A few weeks ago I paid humble homage to a segment on one of the late night talk shows.
It is still a segment that I find hilarious and it sets off my funny bone every time. Ironically, I received some kudos from friends and strangers. They enjoyed having their day lightened with a bit humor.
The part that makes the segment work on late-night is that these are real events – stories that get buried in the detritus of news that is occurring on a national scale every minute of every day. Each day we’re faced with more unbelievable events. We need to be made aware of these events, even if they put our brains on chaos overload. Each day we’re in need of a little respite from the craziness.
Meanwhile … apparently there is supposed to be a convergence on Area 51 in Nevada to “see them aliens.” It’s been on-off again so I’m not actually sure of the status as of this writing. But, at one point there was concern of many thousands, perhaps even a million people, descending on the desert.
It just goes to show the theory of mob rule is alive and well. But, who hasn’t had their mind go into creative mode at some point at the thought of other species roaming the galaxies? Why do we think “Star Trek” and “Star Wars” remain so popular?
All I can say is maybe one of them aliens will escape from Area 51 and will decide to run for high office. They’ll have my vote.
Meanwhile … we can still learn from the calm, civil, stoic Brits. The newly elected prime minister was visiting the town of Morley. While the PM was going about meeting people, a gentleman approached him and reached out his hand for a shake and quietly, succinctly, without rancor, said, “please leave my town.”
It proved once again that still waters run deep and the simple, earnest responses are more effective than anything full of bluster and false bravado.

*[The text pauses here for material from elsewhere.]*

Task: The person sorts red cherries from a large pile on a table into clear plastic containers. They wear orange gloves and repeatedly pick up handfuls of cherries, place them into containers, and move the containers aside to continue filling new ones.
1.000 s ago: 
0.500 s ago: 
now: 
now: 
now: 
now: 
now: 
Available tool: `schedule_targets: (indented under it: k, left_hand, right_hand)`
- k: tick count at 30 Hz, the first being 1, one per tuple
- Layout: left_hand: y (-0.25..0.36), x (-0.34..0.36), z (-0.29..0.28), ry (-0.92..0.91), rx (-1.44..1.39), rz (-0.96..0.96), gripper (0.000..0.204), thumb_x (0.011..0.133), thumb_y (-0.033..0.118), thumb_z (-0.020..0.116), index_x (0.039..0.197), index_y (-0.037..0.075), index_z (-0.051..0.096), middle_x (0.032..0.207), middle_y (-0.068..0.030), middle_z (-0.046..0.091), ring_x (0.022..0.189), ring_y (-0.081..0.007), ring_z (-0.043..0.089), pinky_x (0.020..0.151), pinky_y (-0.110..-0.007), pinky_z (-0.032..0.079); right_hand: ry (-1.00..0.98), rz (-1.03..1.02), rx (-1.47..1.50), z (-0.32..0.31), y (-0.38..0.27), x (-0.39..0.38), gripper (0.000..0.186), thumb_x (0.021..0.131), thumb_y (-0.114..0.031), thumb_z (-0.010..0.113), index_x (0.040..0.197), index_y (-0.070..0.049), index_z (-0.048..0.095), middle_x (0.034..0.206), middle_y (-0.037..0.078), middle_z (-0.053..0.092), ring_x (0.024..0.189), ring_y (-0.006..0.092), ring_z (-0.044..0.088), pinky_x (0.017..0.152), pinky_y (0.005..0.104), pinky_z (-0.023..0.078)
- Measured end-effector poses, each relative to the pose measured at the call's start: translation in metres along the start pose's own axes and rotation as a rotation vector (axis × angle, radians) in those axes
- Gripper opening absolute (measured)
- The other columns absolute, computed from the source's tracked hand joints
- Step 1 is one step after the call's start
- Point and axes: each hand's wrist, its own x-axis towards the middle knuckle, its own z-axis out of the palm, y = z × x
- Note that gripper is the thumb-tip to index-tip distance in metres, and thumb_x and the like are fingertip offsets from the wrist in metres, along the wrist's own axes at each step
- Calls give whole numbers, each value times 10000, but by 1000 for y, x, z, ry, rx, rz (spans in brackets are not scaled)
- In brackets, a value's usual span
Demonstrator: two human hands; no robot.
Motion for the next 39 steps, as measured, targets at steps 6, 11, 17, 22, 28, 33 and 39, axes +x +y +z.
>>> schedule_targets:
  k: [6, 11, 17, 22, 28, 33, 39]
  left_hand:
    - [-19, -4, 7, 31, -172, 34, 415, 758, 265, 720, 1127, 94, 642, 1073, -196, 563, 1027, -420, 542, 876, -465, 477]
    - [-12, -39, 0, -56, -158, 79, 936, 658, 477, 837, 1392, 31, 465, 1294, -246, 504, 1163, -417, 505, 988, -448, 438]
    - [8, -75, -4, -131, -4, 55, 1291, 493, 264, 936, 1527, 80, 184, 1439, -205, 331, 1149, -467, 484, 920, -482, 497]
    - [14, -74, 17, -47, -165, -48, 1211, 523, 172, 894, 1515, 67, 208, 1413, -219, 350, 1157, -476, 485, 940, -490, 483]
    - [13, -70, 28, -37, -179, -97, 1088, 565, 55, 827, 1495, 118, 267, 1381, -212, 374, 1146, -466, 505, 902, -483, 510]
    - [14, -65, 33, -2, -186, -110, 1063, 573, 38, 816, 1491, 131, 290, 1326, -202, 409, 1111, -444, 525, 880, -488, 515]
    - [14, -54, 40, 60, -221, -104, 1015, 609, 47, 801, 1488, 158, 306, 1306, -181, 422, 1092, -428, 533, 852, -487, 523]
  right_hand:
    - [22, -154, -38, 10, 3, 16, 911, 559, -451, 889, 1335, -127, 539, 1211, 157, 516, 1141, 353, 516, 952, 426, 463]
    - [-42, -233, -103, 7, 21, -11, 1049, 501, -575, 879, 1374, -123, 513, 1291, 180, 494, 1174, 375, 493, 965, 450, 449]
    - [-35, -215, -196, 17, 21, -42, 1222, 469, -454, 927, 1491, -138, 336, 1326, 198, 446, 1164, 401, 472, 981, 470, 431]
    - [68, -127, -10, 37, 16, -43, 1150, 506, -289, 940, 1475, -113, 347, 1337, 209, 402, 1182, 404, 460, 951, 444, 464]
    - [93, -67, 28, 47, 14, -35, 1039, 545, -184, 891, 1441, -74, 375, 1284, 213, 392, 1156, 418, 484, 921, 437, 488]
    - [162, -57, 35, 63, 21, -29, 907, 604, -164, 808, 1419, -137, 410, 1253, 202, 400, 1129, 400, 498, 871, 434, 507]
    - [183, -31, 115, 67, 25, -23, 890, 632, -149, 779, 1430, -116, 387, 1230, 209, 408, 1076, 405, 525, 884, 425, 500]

Meanwhile … Steve King, still a U.S. Representative who doesn’t see anything wrong with hating people different from himself, was on a mission to prove the conditions in the cells and cages holding children in detention centers on the border aren’t so bad.
To prove his point that there’s nothing to complain about, and it’s OK if we make the detainees drink water out of the toilet, he decided to go into one of the cells and drink out of the toilet.
He proclaimed “I took a drink out of there. And actually, pretty good. I smacked my lips.” I’d like to have a quippy comeback to this stunt but, it really does speak for itself, and for Rep. King.
Meanwhile … common sense takes many shapes. While Hurricane Dorian was approaching Florida and the residents were trying to batten down the hatches, one man was figuring out how to keep his smart car safe since his garage was full.
So, necessity being the mother of invention, he opened the double doors in his kitchen and drove it in. Who says we can’t think outside the box anymore?